### Problem to work on
Reproduce every line of the data, exactly and without its pictures.

### Supplied data
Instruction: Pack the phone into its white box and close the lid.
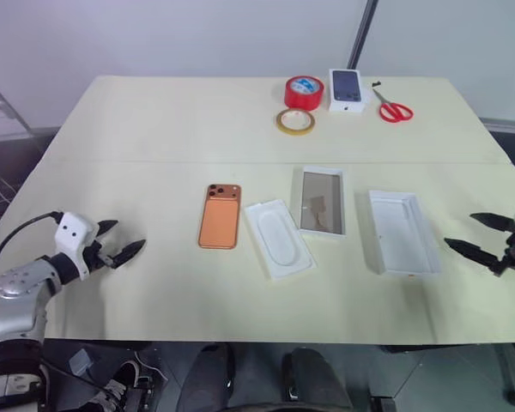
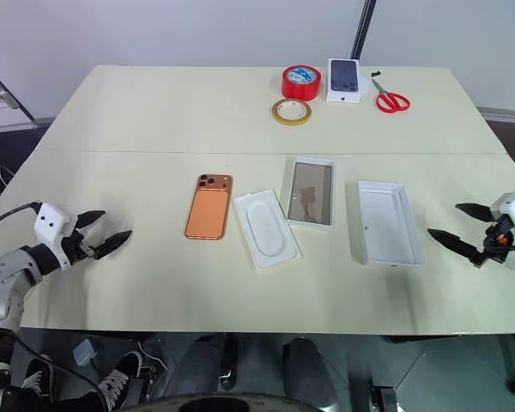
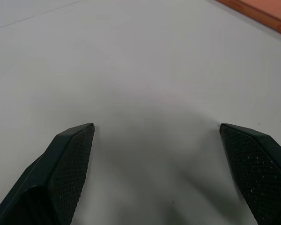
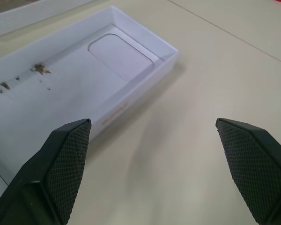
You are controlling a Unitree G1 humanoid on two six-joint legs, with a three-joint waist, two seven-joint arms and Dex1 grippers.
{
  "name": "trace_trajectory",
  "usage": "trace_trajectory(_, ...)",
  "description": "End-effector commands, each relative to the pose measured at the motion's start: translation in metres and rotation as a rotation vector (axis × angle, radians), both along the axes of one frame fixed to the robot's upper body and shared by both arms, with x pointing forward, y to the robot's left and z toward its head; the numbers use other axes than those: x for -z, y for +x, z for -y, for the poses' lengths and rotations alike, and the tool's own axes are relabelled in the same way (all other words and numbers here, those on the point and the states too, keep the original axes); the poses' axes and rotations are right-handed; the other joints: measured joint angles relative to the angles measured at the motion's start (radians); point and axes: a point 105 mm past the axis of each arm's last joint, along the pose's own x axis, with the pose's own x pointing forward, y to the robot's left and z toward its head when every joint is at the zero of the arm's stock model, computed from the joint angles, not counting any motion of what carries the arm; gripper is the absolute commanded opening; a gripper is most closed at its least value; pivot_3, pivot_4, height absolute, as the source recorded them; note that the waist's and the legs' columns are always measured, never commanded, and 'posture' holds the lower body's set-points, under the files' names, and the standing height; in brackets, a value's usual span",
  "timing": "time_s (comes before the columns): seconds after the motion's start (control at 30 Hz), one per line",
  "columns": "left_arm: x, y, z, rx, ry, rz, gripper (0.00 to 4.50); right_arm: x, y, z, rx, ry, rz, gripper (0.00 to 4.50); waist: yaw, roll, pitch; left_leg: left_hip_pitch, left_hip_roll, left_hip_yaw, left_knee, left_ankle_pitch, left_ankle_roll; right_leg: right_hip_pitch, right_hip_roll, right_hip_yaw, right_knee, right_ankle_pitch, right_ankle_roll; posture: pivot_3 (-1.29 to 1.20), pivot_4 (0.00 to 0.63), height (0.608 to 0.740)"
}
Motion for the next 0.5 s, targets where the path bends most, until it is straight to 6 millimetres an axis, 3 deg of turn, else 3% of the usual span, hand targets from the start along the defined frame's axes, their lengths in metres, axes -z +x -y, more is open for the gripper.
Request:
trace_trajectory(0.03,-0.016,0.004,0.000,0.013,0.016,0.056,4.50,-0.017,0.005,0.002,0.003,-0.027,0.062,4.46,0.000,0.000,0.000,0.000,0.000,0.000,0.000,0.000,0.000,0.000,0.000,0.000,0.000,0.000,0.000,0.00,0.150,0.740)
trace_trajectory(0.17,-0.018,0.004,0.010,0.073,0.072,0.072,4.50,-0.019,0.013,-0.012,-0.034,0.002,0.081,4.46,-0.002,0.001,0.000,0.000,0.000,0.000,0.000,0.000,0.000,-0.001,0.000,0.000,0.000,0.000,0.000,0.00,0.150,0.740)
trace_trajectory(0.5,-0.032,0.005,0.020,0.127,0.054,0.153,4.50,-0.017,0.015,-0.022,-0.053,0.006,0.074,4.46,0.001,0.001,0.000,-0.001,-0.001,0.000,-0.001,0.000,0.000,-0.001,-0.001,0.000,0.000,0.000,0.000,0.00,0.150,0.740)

### Solved problem
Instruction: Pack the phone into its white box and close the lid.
You are controlling a Unitree G1 humanoid on two six-joint legs, with a three-joint waist, two seven-joint arms and Dex1 grippers.
{
  "name": "trace_trajectory",
  "usage": "trace_trajectory(_, ...)",
  "description": "End-effector commands, each relative to the pose measured at the motion's start: translation in metres and rotation as a rotation vector (axis × angle, radians), both along the axes of one frame fixed to the robot's upper body and shared by both arms, with x pointing forward, y to the robot's left and z toward its head; the numbers use other axes than those: x for -z, y for +x, z for -y, for the poses' lengths and rotations alike, and the tool's own axes are relabelled in the same way (all other words and numbers here, those on the point and the states too, keep the original axes); the poses' axes and rotations are right-handed; the other joints: measured joint angles relative to the angles measured at the motion's start (radians); point and axes: a point 105 mm past the axis of each arm's last joint, along the pose's own x axis, with the pose's own x pointing forward, y to the robot's left and z toward its head when every joint is at the zero of the arm's stock model, computed from the joint angles, not counting any motion of what carries the arm; gripper is the absolute commanded opening; a gripper is most closed at its least value; pivot_3, pivot_4, height absolute, as the source recorded them; note that the waist's and the legs' columns are always measured, never commanded, and 'posture' holds the lower body's set-points, under the files' names, and the standing height; in brackets, a value's usual span",
  "timing": "time_s (comes before the columns): seconds after the motion's start (control at 30 Hz), one per line",
  "columns": "left_arm: x, y, z, rx, ry, rz, gripper (0.00 to 4.50); right_arm: x, y, z, rx, ry, rz, gripper (0.00 to 4.50); waist: yaw, roll, pitch; left_leg: left_hip_pitch, left_hip_roll, left_hip_yaw, left_knee, left_ankle_pitch, left_ankle_roll; right_leg: right_hip_pitch, right_hip_roll, right_hip_yaw, right_knee, right_ankle_pitch, right_ankle_roll; posture: pivot_3 (-1.29 to 1.20), pivot_4 (0.00 to 0.63), height (0.608 to 0.740)"
}
Motion for the next 0.5 s, targets where the path bends most, until it is straight to 6 millimetres an axis, 3 deg of turn, else 3% of the usual span, hand targets from the start along the defined frame's axes, their lengths in metres, axes -z +x -y, more is open for the gripper.
Request:
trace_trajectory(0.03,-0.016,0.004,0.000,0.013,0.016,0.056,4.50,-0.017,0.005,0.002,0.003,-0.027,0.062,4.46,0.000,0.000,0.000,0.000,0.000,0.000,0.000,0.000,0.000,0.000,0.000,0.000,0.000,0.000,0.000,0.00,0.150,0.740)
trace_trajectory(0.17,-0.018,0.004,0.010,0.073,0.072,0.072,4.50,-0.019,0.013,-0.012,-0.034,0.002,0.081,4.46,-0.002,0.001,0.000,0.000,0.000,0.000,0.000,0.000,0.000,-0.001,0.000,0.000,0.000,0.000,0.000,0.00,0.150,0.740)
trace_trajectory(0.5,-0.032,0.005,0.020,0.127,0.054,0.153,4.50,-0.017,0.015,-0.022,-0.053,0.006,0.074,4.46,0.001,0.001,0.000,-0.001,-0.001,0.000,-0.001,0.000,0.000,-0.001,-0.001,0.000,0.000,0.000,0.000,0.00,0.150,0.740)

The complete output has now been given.